Please reproduce verbatim the lines below, from the first through the one with "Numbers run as".

╔══

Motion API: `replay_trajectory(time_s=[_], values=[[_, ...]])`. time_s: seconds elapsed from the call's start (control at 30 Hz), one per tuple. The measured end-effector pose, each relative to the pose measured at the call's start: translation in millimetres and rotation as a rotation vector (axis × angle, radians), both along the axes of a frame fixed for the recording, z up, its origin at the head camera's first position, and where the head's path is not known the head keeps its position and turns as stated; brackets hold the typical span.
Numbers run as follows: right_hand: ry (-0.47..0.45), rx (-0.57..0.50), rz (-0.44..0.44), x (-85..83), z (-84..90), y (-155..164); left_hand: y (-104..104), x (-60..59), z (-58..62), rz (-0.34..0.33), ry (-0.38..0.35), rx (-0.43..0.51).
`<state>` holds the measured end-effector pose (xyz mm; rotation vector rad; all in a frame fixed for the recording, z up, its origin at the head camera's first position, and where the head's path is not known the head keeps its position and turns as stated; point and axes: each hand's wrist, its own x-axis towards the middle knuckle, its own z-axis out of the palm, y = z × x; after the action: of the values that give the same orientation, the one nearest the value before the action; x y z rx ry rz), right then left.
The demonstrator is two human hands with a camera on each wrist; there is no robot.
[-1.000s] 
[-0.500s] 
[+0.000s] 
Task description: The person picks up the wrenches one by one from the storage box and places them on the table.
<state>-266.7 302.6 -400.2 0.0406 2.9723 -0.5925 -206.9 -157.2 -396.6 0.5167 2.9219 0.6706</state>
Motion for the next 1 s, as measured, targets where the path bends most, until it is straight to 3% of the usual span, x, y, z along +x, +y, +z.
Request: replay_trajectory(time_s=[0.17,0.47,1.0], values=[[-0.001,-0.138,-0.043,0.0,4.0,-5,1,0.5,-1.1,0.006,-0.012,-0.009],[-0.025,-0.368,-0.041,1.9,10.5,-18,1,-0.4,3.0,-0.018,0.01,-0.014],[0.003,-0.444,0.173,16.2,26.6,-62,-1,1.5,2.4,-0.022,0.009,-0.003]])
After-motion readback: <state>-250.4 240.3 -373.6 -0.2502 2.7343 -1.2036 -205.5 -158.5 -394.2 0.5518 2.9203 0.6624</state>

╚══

# SOLUTION BELOW
Motion API: `replay_trajectory(time_s=[_], values=[[_, ...]])`. time_s: seconds elapsed from the call's start (control at 30 Hz), one per tuple. The measured end-effector pose, each relative to the pose measured at the call's start: translation in millimetres and rotation as a rotation vector (axis × angle, radians), both along the axes of a frame fixed for the recording, z up, its origin at the head camera's first position, and where the head's path is not known the head keeps its position and turns as stated; brackets hold the typical span.
Numbers run as follows: right_hand: ry (-0.47..0.45), rx (-0.57..0.50), rz (-0.44..0.44), x (-85..83), z (-84..90), y (-155..164); left_hand: y (-104..104), x (-60..59), z (-58..62), rz (-0.34..0.33), ry (-0.38..0.35), rx (-0.43..0.51).

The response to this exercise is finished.